Illustrazione per “Week end”. Viaggio nell'Italia magica - Il Nord. 1979

 

 

Il suo “Da 1 a 1. Un viaggio tra immagini e associazioni di idee” è un libro fatto solo di immagini, immagini parlanti da decifrare. Possiamo definirlo un libro surrealista?

Forse più dadaista che surrealista. Sicuramente però legato al mondo delle avanguardie storiche. Pensiamo al cadavere squisito o ai fotomontaggi: alla base c’è proprio la tecnica di mettere a contatto, a confronto, in connessione e in contrasto elementi presi da situazioni diverse. Per cui sicuramente la radice del mio atteggiamento è lì. Con una nota “operativa”: se dal fotomontaggio o dal dadaismo ho preso il “progetto tecnico”, dal surrealismo ho cercato di prendere la parte più ironica, ammiccante, dissacrante.  

 

“Là dove Alessandro scagliò la sua lancia ora c’è soltanto un cavallo da luna-park”. In questo suo disegno c’è un omaggio a Savinio e alla classicità, è così?
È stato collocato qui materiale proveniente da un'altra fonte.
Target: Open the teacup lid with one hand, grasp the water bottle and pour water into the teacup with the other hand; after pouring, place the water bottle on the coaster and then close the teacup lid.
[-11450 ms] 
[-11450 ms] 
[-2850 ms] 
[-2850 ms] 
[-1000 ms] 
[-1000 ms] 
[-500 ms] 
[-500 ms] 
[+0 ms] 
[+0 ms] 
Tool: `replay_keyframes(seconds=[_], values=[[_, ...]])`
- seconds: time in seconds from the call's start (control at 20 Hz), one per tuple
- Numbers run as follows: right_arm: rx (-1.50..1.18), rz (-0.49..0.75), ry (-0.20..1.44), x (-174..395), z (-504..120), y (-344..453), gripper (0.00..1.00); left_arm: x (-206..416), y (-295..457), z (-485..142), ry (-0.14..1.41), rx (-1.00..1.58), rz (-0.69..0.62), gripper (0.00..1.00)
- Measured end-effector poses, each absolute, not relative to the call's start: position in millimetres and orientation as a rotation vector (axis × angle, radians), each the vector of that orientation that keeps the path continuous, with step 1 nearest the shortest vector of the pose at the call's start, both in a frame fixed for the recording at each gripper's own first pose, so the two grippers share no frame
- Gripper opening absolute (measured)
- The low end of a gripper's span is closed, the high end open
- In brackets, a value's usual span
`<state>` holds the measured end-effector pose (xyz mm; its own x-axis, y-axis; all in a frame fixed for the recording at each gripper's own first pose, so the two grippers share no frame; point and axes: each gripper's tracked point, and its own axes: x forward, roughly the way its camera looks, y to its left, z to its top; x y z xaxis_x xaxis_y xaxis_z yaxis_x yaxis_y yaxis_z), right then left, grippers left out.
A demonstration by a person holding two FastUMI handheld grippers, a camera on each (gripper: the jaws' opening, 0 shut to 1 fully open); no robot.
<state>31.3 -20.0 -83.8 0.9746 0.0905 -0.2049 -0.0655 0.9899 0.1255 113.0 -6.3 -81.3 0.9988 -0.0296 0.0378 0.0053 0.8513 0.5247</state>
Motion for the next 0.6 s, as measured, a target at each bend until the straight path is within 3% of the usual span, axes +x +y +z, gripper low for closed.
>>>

Si è così. Quel disegno è preso da una serie di tavole che feci per illustrare i reportage di Stefano Malatesta, impegnato in un viaggio sulle tracce di Alessandro Magno, come i viaggi fatti in seguito da Paolo Rumiz. C’è quindi Savinio ma c’è anche Cambellotti e il suo mare, le sue illustrazioni per l’Odissea, che mi hanno sempre affascinato. L’idea era quella di illustrare mettendomi in un atteggiamento “da lettore”, per far emergere delle visioni scaturite dalle parole scritte e quindi per creare risonanze e connessioni.

 

Quanto è importante la dimensione ludica, del gioco, nel suo lavoro, e più in generale quanto pensa sia importante nella vita?

Tantissimo, è fondamentale, penso che non se ne possa fare a meno. Chi si prende troppo sul serio può fare dei grandi errori e può cadere nell’auto-incensamento. Il gioco per me è necessario, è centrale per il mio modo di esistere. Io mi sono sempre divertito nel fare il mio lavoro. Capitava che passassi le nottate a disegnare e neanche me ne accorgessi.